The restaurant and its signature sandwich have been featured in several national publications and television shows, including National Geographic magazine, Man v. Food, and Adam Richman's Best Sandwich in America. Primanti Bros. made the Pittsburgh Post-Gazettes list of "1,000 Places to See Before You Die in the USA and Canada", and their sandwich is a featured Pittsburgh landmark on Yinztagram.

The restaurant was mentioned on the April 21, 2008, episode of The Daily Show with Jon Stewart in an interview with Senator Barack Obama. Stewart suggested that Obama visit the restaurant for its "great sandwiches", which Stewart had enjoyed as a comedian on the club circuit.

An ESPN.com rating of PNC Park mentioned that the stadium's "best [concession] item is the famous Primanti Brothers sandwich, a Pittsburgh institution", and granted this "signature concession item" an exuberant score of "5+++" (out of 5). This helped PNC Park to achieve its overall #1 ranking in the feature.
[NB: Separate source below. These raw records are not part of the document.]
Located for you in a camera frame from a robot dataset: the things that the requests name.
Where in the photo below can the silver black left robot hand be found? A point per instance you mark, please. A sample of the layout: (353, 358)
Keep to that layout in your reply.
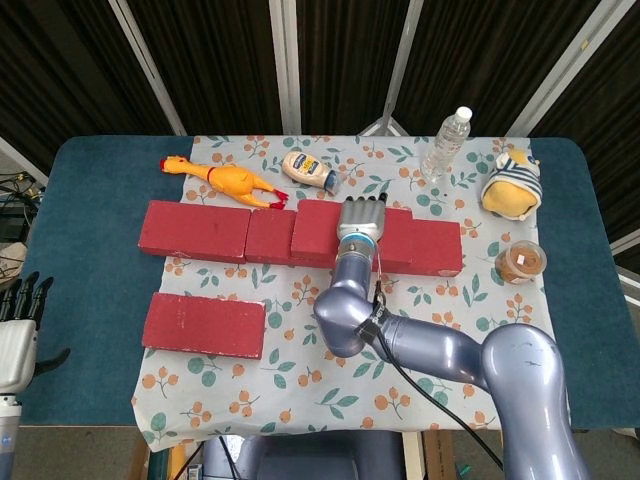
(17, 350)

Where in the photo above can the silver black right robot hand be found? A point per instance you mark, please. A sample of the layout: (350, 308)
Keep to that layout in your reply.
(362, 217)

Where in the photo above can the red rectangular block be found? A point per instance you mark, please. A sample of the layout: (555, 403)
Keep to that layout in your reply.
(267, 235)
(200, 325)
(315, 225)

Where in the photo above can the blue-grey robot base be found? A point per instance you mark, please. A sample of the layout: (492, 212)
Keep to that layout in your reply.
(310, 460)

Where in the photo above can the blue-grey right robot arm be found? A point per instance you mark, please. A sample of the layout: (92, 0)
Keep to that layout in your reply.
(525, 360)

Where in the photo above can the mayonnaise squeeze bottle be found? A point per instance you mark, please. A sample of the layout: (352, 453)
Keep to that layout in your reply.
(305, 167)

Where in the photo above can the red block with chipped corner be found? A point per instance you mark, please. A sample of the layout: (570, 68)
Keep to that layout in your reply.
(435, 245)

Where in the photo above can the clear plastic water bottle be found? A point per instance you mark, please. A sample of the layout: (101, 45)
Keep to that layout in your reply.
(445, 145)

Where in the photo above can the teal felt table cover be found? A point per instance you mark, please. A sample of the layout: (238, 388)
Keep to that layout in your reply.
(90, 250)

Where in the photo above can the yellow rubber chicken toy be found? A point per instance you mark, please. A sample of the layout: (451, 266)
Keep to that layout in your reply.
(230, 180)

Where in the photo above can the yellow plush with striped hat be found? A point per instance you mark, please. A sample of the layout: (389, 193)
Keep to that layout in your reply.
(507, 197)

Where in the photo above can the floral fruit print tablecloth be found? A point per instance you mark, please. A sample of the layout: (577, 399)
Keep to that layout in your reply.
(310, 360)

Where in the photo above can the clear jar of brown snacks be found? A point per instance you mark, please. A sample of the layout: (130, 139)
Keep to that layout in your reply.
(520, 262)

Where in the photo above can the red block with white scratches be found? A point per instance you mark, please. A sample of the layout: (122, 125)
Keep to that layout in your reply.
(190, 230)

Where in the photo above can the dark pleated curtain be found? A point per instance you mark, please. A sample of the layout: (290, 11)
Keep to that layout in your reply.
(215, 65)

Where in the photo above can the brown cardboard box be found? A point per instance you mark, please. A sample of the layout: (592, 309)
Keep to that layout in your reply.
(440, 455)

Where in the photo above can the white metal frame post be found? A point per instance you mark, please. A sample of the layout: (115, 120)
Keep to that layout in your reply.
(397, 65)
(285, 65)
(150, 65)
(555, 75)
===Credit card lawsuit and settlement===
On March 9, 2011, following a claim by a customer that the restaurant's credit card receipts revealed too many of the digits of a customer's credit card number, a settlement between Primanti Bros. and the customer was reached. As part of the settlement, the restaurant agreed to provide affected customers with a free menu item and a side dish or non-alcoholic drink. The restaurant also agreed to make a donation of $25,000 to the Carnegie Museums and pay up to $62,000 for the plaintiff's attorneys' costs.